Report on lattice based MSMS hashing

by Brian | 2nd December 2009

To judge the possible effectiveness of comparing spectra based on a hash of their peaks I wrote a program to take a list of spectra and convert them to hashes.

From that set of spectra there were two pairs of sibling spectra that should be close matches as I am confident that they are derived from the same peptide. I took the distance between the siblings and set that as the distance threshold. I then found the distance between one of the siblings and the rest of the entire body of spectra.

Ideally we would find that not many spectra would fall below the determined threshold (i.e. false positives). Unfortunately this was not the case.

For Sibling group one:

  • comparing to sibling one 59 fell below the threshold.
  • comparing to sibling two 111 fell below the threshold

For Sibling group two:

  • comparing to sibling one 105 fell below the threshold.
  • comparing to sibling two 64 fell below the threshold

In the worst case (111 less than threshold), which we would have to assume to avoid discarding good matches, we could only eliminate 1 spectra (because one of those was the comparison between siblings which defined and therefore equals the threshold value).

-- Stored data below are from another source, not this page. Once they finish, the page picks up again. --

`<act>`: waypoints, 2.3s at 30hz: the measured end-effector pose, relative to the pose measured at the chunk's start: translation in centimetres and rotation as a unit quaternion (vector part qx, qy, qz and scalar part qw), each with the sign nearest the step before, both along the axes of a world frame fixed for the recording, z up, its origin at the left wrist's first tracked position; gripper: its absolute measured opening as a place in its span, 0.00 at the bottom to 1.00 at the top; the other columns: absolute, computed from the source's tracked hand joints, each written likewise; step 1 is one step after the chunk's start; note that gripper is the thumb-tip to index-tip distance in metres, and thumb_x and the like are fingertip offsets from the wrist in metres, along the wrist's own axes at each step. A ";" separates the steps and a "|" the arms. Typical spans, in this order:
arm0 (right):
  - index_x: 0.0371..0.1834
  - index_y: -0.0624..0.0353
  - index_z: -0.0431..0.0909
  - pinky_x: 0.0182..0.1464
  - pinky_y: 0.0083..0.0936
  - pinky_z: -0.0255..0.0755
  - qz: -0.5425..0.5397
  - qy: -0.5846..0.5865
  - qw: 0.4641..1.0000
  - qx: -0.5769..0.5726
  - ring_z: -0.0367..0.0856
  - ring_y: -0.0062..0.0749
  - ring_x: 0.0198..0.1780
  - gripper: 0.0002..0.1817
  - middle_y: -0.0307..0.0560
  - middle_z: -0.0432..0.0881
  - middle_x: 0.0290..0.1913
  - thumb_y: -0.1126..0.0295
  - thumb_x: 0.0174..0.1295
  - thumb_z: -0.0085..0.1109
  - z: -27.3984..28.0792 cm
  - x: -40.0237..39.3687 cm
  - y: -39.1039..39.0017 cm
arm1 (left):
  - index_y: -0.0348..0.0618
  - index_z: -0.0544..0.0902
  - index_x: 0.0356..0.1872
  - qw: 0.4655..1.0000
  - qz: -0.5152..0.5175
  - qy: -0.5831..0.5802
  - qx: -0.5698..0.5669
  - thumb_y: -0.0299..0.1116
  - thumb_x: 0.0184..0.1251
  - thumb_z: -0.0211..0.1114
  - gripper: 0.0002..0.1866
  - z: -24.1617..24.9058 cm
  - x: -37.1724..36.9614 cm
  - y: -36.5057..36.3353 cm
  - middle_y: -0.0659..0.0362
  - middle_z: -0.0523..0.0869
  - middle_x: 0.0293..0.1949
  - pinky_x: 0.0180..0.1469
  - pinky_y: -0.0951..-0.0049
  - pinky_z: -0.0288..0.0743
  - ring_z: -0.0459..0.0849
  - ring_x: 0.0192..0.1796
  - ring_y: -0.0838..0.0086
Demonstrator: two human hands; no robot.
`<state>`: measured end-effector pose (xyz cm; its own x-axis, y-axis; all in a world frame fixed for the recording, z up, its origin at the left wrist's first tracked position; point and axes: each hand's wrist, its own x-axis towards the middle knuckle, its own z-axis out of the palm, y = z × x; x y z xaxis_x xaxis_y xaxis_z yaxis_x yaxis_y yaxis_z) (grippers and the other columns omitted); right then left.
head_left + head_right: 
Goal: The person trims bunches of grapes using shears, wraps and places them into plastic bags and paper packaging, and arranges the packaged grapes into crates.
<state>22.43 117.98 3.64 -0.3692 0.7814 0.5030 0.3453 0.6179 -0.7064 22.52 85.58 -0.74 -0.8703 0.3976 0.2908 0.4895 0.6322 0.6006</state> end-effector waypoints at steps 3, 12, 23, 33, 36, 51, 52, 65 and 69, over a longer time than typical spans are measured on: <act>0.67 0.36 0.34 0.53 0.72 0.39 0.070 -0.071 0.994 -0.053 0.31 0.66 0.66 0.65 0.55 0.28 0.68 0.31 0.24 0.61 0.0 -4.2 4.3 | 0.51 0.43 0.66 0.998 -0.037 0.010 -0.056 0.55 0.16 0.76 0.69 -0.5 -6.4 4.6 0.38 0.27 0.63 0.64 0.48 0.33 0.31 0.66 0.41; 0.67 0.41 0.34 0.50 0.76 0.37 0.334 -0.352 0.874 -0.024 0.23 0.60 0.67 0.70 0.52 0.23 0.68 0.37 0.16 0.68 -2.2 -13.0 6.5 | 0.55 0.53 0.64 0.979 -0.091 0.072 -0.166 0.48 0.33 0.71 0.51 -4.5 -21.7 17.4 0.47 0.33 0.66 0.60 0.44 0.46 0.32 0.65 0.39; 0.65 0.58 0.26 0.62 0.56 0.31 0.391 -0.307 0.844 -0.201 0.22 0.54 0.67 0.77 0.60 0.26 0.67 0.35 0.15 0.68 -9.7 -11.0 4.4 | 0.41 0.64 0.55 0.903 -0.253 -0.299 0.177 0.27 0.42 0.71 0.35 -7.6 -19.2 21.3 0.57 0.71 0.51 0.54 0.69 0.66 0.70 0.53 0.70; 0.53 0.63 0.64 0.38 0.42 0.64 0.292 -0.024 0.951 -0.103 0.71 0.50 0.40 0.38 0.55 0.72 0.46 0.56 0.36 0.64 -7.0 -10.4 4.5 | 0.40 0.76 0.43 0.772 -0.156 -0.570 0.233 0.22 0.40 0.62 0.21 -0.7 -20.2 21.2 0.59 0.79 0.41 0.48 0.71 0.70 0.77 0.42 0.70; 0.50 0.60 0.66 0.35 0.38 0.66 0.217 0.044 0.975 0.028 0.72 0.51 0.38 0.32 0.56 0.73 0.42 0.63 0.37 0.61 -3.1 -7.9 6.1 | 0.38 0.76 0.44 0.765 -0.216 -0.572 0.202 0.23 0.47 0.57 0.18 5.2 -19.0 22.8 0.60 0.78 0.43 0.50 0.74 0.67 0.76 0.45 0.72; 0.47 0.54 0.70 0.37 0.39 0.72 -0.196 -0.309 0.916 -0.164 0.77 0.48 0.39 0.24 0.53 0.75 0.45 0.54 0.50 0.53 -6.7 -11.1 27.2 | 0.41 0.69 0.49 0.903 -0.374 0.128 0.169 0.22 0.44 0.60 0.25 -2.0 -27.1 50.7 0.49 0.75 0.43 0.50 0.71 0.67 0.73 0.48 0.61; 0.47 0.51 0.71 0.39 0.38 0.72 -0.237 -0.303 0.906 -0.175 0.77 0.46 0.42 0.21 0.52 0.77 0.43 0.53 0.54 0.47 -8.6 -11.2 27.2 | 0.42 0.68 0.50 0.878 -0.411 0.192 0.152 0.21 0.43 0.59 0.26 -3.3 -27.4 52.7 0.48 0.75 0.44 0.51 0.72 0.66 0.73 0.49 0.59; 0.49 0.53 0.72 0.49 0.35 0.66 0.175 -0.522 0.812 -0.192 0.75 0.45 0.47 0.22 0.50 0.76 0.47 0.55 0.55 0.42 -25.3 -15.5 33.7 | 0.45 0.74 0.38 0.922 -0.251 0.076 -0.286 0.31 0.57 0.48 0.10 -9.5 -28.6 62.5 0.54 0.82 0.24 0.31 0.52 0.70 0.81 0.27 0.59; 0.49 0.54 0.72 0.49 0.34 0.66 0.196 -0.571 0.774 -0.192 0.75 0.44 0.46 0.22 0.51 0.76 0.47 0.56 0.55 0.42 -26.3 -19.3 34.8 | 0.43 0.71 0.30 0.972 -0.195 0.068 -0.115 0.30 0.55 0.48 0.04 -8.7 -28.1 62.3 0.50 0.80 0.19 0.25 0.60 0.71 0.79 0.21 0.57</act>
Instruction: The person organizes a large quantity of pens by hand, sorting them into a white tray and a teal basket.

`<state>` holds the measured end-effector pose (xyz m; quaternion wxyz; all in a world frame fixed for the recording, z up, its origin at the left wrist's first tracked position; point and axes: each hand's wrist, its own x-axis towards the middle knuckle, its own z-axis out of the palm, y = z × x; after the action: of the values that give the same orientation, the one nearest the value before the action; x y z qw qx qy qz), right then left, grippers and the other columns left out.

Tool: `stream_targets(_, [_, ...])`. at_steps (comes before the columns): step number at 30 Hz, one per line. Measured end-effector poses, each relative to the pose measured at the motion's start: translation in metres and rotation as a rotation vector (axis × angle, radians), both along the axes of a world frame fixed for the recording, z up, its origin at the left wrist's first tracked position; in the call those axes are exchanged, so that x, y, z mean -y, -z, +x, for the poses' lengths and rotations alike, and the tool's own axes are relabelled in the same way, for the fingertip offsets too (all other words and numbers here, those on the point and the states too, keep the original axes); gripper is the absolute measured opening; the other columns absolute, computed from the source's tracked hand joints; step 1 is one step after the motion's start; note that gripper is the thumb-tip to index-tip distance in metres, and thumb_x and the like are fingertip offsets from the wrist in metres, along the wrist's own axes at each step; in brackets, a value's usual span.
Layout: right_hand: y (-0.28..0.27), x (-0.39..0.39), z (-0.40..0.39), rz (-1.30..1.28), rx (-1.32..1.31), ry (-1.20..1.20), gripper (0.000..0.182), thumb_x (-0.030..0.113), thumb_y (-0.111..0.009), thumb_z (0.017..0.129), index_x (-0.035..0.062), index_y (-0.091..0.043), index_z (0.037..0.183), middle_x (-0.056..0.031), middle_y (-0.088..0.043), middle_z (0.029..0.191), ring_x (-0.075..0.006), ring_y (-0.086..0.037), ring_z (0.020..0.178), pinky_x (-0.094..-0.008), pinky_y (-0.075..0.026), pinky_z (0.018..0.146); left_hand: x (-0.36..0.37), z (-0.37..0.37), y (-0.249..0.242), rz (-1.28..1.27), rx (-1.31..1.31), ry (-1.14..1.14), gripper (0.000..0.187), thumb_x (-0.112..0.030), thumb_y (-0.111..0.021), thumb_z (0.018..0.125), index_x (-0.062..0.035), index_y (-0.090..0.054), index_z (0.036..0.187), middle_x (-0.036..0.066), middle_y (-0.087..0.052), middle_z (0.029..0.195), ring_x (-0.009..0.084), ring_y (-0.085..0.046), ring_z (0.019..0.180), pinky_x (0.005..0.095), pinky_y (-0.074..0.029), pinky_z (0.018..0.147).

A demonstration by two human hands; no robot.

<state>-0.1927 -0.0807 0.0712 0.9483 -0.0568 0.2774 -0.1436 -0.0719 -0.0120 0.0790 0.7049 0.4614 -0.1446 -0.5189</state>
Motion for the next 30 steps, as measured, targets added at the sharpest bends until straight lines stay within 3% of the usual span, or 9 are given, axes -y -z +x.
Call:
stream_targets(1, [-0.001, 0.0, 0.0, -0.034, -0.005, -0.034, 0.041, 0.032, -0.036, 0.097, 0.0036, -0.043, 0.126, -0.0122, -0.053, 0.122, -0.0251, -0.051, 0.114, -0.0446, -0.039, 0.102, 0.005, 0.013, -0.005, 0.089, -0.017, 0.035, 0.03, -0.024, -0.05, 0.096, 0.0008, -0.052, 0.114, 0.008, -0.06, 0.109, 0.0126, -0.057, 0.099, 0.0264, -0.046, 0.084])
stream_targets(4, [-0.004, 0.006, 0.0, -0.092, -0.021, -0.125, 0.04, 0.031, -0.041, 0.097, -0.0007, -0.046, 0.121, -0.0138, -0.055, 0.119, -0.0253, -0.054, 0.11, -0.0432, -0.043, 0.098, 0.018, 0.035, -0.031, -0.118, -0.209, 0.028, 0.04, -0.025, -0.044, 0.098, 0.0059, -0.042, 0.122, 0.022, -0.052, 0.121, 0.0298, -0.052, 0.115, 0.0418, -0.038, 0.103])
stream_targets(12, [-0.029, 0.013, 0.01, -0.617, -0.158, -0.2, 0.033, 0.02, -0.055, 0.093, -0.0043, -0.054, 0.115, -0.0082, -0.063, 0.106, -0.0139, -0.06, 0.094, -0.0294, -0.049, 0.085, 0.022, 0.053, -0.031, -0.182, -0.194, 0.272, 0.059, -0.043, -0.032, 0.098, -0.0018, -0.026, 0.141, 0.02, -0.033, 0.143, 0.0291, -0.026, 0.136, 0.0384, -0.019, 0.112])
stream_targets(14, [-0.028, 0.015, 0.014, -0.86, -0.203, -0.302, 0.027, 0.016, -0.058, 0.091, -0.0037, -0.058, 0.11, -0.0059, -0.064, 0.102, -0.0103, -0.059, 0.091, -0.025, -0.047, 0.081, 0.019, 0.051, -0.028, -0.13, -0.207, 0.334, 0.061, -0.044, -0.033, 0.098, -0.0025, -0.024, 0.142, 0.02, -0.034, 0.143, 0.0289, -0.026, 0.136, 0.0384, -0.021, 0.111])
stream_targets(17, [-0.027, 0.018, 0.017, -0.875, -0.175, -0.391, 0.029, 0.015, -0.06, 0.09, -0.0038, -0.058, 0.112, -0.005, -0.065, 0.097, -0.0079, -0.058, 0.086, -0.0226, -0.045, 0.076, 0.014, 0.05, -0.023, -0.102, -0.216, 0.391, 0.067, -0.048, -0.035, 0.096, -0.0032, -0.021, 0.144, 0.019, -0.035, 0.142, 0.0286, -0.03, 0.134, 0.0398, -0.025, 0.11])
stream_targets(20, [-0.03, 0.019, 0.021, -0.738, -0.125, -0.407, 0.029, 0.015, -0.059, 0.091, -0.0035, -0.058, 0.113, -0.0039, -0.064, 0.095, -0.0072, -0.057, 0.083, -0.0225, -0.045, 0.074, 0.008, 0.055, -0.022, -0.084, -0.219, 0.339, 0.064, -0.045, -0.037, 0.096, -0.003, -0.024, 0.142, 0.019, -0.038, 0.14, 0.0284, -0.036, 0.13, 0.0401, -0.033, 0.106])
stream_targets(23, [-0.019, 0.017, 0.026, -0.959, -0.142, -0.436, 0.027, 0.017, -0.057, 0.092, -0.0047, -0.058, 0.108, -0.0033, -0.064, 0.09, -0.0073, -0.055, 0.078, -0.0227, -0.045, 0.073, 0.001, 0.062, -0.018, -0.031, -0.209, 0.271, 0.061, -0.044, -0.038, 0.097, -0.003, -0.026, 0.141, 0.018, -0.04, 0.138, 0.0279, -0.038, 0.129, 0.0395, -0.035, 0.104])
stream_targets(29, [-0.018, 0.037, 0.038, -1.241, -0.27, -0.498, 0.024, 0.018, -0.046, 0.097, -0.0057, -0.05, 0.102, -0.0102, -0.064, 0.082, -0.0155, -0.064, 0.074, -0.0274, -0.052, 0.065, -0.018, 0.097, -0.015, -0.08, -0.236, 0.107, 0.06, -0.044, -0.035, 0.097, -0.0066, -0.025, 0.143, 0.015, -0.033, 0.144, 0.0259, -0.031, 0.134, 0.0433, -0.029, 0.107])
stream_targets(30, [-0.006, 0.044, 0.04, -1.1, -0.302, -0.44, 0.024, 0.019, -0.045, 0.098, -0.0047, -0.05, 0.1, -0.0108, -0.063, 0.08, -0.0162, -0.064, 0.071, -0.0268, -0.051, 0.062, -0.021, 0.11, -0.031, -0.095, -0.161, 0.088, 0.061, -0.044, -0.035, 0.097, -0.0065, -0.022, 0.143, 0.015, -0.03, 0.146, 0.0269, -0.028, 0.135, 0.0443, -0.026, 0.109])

The lattice hash was created as a 4 by 4 matrix where row corresponded to intensity and col corresponded to mass. To evenly divide up amongst intensities, a spectrum was sorted by intensity and divided into four equal groups. The mass bin was determined by a peaks mass by the precursor mass and multiplying by 4.

Distance was computed by summing the absolute value of the difference between corresponding cells of two hash matrices.

Of course both distance formula and lattice distribution could be changed, however these initial results are not encouraging. Also the matrix dimensions could be increased but this will also increase comparison times with O(n^2) proportions.